-- Task instructions --
Among the entries below, find the line with "<point>370,30</point>", then quote it and each following line up to and including the line with "<point>141,206</point>", and nothing else.

[Start of section]

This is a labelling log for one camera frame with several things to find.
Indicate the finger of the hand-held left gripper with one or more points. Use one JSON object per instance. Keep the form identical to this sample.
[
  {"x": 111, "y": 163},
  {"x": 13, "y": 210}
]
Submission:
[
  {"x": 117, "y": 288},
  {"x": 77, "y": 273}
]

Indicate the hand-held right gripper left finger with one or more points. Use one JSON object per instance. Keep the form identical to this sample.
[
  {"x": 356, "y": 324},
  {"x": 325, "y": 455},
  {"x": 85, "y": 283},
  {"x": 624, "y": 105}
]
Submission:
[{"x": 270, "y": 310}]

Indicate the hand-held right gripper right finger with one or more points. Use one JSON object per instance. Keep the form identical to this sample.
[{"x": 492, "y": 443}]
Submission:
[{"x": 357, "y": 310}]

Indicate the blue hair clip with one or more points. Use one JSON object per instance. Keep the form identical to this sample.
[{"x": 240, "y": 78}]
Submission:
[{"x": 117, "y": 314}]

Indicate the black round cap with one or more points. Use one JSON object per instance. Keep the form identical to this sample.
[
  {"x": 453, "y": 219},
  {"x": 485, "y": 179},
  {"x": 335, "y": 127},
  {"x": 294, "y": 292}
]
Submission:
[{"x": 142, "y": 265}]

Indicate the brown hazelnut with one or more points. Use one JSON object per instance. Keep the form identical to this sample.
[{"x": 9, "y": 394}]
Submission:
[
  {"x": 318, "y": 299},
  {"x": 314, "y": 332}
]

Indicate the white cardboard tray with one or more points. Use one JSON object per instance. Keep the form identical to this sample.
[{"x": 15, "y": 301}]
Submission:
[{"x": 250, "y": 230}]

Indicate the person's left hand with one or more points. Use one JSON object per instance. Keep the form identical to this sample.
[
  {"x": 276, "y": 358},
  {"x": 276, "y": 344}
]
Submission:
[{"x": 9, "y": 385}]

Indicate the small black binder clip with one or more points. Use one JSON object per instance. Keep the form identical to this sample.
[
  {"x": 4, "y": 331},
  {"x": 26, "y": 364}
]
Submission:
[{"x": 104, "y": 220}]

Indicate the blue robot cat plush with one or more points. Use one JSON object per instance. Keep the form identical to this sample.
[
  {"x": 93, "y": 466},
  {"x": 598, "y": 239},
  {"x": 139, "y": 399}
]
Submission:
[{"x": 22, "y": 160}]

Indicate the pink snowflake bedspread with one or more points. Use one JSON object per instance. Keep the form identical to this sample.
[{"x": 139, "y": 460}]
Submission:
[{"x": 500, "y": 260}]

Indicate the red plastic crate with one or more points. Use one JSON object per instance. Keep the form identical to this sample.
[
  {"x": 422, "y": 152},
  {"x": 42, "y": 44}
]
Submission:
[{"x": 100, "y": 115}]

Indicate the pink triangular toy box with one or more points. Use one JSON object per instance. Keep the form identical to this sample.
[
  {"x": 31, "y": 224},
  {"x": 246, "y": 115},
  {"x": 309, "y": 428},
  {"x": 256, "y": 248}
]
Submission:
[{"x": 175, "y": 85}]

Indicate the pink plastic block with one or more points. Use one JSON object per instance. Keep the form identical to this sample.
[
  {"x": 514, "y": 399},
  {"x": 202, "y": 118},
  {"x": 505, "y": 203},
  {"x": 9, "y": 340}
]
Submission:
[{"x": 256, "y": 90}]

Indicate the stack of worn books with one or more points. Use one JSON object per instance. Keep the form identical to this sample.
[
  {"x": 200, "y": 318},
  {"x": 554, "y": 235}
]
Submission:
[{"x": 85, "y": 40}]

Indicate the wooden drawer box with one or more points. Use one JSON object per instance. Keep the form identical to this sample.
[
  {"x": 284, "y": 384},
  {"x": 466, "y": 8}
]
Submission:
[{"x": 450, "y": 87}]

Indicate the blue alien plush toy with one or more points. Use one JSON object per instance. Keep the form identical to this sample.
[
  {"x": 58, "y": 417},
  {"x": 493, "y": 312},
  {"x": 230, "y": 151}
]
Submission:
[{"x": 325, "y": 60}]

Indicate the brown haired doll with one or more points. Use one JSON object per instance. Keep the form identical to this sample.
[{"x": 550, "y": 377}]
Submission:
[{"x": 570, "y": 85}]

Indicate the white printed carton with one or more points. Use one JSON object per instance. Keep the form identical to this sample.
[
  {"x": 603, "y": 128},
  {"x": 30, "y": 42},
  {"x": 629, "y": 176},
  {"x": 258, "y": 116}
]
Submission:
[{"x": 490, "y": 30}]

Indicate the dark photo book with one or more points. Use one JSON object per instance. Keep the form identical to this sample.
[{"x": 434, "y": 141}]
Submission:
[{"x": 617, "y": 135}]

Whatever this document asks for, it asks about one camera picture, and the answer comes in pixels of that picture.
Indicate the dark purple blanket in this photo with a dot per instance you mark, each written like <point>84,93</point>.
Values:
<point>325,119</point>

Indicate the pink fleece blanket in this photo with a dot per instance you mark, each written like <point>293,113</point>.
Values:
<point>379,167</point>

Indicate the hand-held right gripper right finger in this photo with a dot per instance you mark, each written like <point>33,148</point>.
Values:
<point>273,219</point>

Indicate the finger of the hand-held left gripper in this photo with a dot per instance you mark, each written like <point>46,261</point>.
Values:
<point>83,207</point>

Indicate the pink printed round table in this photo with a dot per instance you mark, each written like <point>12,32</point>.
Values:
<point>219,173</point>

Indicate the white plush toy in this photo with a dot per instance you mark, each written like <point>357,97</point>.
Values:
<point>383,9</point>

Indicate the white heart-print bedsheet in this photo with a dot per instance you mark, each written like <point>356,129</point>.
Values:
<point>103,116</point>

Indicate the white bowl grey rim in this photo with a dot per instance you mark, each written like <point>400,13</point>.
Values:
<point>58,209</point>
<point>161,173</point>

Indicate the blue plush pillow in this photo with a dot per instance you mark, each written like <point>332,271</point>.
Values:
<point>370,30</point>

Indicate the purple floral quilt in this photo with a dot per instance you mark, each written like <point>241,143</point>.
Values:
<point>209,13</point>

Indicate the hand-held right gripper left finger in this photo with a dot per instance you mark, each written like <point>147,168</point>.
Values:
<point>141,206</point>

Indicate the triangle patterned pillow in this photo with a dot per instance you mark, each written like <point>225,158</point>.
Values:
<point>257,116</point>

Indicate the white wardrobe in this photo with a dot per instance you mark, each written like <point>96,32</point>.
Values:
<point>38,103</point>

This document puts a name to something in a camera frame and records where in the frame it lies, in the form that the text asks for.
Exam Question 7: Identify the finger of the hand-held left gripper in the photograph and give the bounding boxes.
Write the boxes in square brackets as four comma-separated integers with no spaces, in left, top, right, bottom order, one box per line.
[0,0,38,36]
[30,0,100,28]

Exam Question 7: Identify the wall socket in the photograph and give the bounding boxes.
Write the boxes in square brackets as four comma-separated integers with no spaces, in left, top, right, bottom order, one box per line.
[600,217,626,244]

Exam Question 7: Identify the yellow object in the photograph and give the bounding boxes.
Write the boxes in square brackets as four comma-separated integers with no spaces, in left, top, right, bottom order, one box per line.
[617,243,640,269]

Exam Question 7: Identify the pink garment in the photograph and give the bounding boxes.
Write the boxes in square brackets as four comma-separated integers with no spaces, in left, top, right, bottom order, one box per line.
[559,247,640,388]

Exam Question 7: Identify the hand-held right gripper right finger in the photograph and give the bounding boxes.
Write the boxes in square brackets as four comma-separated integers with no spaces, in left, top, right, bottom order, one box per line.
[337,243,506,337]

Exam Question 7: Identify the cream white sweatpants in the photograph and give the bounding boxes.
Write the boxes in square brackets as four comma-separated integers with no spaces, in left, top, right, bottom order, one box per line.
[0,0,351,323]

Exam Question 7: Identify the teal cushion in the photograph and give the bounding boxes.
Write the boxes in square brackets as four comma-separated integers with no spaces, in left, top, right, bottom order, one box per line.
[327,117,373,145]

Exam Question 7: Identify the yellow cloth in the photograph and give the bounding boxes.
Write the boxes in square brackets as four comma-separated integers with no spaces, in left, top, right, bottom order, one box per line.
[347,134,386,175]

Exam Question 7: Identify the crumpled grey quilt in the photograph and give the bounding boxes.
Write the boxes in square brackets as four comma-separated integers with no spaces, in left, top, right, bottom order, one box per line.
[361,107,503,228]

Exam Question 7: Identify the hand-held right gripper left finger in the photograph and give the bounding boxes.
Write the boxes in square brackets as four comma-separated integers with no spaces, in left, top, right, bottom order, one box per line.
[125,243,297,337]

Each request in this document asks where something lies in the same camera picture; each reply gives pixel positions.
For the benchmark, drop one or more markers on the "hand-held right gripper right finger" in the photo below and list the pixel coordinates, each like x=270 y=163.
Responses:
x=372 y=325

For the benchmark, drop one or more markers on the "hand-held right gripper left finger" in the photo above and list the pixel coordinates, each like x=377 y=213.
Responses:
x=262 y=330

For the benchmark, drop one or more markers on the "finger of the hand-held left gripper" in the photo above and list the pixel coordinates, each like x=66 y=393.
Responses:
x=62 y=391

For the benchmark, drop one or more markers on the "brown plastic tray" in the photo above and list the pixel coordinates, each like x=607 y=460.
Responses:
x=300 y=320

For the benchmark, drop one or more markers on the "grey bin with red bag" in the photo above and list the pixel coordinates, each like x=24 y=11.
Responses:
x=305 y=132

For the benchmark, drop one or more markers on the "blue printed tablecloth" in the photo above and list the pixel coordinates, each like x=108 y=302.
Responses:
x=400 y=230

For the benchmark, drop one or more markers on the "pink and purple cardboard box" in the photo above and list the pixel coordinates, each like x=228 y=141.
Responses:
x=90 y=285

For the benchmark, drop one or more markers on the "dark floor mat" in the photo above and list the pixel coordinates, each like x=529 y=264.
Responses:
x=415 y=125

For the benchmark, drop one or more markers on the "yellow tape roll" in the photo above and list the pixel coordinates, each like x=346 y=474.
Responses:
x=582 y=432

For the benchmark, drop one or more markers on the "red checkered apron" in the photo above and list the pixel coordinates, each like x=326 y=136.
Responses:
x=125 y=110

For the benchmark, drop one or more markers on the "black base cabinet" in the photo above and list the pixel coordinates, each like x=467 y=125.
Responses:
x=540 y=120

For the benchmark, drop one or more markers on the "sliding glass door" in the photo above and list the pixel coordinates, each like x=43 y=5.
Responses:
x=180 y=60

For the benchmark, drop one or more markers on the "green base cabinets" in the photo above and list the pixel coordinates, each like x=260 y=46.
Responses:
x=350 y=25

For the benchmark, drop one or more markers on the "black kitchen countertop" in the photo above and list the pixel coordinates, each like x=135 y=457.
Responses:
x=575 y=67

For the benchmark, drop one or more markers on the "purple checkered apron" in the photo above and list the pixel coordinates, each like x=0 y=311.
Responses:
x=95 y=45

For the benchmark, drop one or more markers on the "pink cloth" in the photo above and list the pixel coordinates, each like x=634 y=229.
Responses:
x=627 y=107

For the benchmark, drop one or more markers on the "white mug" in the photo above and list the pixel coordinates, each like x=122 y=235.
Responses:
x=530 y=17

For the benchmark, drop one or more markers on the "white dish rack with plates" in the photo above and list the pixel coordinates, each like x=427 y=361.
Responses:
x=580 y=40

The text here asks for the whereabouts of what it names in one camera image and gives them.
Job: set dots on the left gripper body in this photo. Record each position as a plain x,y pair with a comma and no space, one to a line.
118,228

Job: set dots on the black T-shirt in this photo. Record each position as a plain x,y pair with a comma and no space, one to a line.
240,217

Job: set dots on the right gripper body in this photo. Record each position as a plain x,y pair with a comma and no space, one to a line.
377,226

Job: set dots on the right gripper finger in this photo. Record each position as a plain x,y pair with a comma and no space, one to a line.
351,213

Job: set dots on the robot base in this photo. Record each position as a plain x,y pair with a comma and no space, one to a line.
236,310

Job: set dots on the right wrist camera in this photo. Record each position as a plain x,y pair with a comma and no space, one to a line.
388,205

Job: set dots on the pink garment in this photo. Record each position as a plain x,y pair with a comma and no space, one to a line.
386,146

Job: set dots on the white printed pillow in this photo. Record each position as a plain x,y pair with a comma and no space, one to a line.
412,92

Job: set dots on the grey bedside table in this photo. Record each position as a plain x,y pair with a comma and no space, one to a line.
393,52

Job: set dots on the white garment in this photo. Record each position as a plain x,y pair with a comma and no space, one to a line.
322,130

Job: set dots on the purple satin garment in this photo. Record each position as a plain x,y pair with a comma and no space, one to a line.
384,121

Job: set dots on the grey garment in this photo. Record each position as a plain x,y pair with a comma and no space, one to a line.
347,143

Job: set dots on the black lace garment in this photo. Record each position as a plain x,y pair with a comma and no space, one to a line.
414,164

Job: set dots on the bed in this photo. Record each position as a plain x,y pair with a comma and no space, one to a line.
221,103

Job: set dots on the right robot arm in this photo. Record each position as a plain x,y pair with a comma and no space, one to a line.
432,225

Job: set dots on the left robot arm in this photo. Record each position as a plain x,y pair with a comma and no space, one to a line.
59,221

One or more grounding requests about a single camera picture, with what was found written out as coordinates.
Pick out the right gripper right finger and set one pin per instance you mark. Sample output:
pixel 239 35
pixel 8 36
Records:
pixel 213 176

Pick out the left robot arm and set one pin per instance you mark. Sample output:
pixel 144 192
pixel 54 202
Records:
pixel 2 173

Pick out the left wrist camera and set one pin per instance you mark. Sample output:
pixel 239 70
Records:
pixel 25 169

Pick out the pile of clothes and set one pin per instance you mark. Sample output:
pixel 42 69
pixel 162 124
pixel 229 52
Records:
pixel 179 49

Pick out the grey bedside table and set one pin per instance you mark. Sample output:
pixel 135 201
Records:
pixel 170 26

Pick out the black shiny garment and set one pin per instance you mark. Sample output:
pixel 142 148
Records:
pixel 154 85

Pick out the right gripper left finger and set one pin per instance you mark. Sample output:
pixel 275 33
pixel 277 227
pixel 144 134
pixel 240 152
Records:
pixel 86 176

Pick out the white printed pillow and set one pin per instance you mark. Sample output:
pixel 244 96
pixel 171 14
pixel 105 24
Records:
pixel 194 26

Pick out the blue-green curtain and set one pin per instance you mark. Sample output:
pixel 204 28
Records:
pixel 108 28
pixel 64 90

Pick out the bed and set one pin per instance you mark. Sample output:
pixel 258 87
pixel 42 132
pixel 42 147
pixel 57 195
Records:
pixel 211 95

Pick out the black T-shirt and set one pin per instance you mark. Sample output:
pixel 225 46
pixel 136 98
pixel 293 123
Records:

[End of section]

-- Solved problem --
<point>370,30</point>

Indicate the purple floral quilt in this photo with a dot per instance you mark, each written like <point>241,143</point>.
Values:
<point>209,13</point>

Indicate the hand-held right gripper left finger in this photo with a dot per instance you mark, each written like <point>147,168</point>.
Values:
<point>141,206</point>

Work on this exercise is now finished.